问题
I would like to find information in one column based on the other column. So I have some words in one column and complete sentences in another. I would like to know whether it finds the words in those sentences. But sometimes the words are not the same so I cannot use the SQL like
function. Thus I think fuzzy matching + some sort of 'like' function would be helpful as the data looks like this:
Names Sentences
Airplanes Sarl Airplanes-Sàrl is part of Airplanes-Group Sarl.
Kidco Ltd. 100% ownership of Kidco.Ltd. is the mother company.
Popsi Co. Cola Inc. is 50% share of PopsiCo which is part of LaLo.
The data has about 2,000 rows which need a logic to find whether Airplanes Sarl is indeed in the sentence or not, and it also goes for Kidco Ltd. which is in the sentence as 'Kidco.Ltd'.
To simplify matters, I do not need it to search for ALL sentences in the column, it only needs to look for the word Kidco Ltd. and search for it in the same row of the dataframe.
I have already tried it in Python with: df.apply(lambda s: fuzz.ratio(s['Names'], s['Sentences']), axis=1)
But I got a lot of unicode /ascii errors so I gave up and would like to try in R. Any suggestions on how to go about this in R? I have seen answers on Stackoverflow that would fuzzy match all sentences in the column, which is different from what I want. Any suggestions?
回答1:
Maybe try tokenization + phonetic matching:
library(RecordLinkage)
library(quanteda)
df <- read.table(header=T, sep=";", text="
Names ;Sentences
Airplanes Sarl ;Airplanes-Sàrl is part of Airplanes-Group Sarl.
Kidco Ltd. ;Airplanes-Sàrl is part of Airplanes-Group Sarl.
Kidco Ltd. ;100% ownership of Kidco.Ltd. is the mother company.
Popsi Co. ;Cola Inc. is 50% share of PopsiCo which is part of LaLo.

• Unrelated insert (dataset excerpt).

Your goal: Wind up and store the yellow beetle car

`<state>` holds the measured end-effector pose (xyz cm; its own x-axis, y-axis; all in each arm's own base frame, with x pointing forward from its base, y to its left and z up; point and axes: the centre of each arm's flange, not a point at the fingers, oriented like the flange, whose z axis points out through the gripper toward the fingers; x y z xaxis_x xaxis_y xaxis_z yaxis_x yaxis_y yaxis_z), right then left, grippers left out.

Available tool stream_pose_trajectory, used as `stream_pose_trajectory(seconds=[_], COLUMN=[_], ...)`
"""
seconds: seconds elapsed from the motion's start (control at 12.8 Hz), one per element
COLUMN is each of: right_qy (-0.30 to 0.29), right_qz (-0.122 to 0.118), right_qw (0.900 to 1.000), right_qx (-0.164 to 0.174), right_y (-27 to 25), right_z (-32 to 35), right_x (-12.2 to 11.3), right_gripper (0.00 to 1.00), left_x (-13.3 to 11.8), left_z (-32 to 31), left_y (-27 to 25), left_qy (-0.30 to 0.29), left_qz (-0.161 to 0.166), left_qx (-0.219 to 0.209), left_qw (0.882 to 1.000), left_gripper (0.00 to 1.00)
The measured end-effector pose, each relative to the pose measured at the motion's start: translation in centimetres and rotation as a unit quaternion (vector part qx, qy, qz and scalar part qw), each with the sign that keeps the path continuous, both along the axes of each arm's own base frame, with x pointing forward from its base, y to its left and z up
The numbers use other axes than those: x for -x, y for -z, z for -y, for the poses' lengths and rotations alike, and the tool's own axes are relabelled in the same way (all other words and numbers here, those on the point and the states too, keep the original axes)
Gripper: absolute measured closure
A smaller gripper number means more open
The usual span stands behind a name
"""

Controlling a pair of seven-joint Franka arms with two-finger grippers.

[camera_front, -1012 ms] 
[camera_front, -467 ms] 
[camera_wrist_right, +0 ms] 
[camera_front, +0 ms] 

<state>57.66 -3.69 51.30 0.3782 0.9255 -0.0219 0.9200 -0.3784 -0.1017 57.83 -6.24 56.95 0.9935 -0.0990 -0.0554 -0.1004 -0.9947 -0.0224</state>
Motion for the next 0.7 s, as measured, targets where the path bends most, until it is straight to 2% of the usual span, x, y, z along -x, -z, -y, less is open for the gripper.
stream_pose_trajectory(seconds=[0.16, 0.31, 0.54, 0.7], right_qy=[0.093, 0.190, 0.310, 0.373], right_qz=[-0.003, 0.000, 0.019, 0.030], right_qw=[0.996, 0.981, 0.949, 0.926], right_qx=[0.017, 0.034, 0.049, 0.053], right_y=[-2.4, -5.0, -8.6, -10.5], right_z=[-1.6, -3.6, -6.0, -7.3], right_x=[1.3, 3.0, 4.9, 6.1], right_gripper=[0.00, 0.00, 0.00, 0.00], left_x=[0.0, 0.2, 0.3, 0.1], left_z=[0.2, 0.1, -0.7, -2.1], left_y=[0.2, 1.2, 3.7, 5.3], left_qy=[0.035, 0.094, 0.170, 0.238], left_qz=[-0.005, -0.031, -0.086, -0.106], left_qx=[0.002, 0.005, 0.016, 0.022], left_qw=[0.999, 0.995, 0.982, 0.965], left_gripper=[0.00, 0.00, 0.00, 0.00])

Popsi Co. ;Cola Inc. is 50% share of Popsi Co which is part of LaLo.")
f <- soundex
tokens <- tokenize(as.character(df$Sentences), ngrams = 1:2) # 2-grams to catch "Popsi Co"
tokens <- lapply(tokens, f)
mapply(is.element, soundex(df$Names), tokens)
# A614 K324 K324 P122 P122
# TRUE FALSE TRUE TRUE TRUE
回答2:
Here's a solution using the method I suggested in the comments, in this example it works well:
library("stringdist")
df <- as.data.frame(matrix(c("Airplanes Sarl","Airplanes-Sàrl is part of Airplanes-Group Sarl.",
"Kidco Ltd.","100% ownership of Kidco.Ltd. is the mother company.",
"Popsi Co.","Cola Inc. is 50% share of PopsiCo which is part of LaLo.",
"some company","It is a truth universally acknowledged...",
"Hello world",list(NULL)),
ncol=2,byrow=TRUE,dimnames=list(NULL,c("Names","Sentences"))),stringsAsFactors=FALSE)
null_elements <- which(sapply(df$Sentences,is.null))
df$Sentences[null_elements] <- "" # replacing NULLs to avoid errors
df$dist <- mapply(stringdist,df$Names,df$Sentences)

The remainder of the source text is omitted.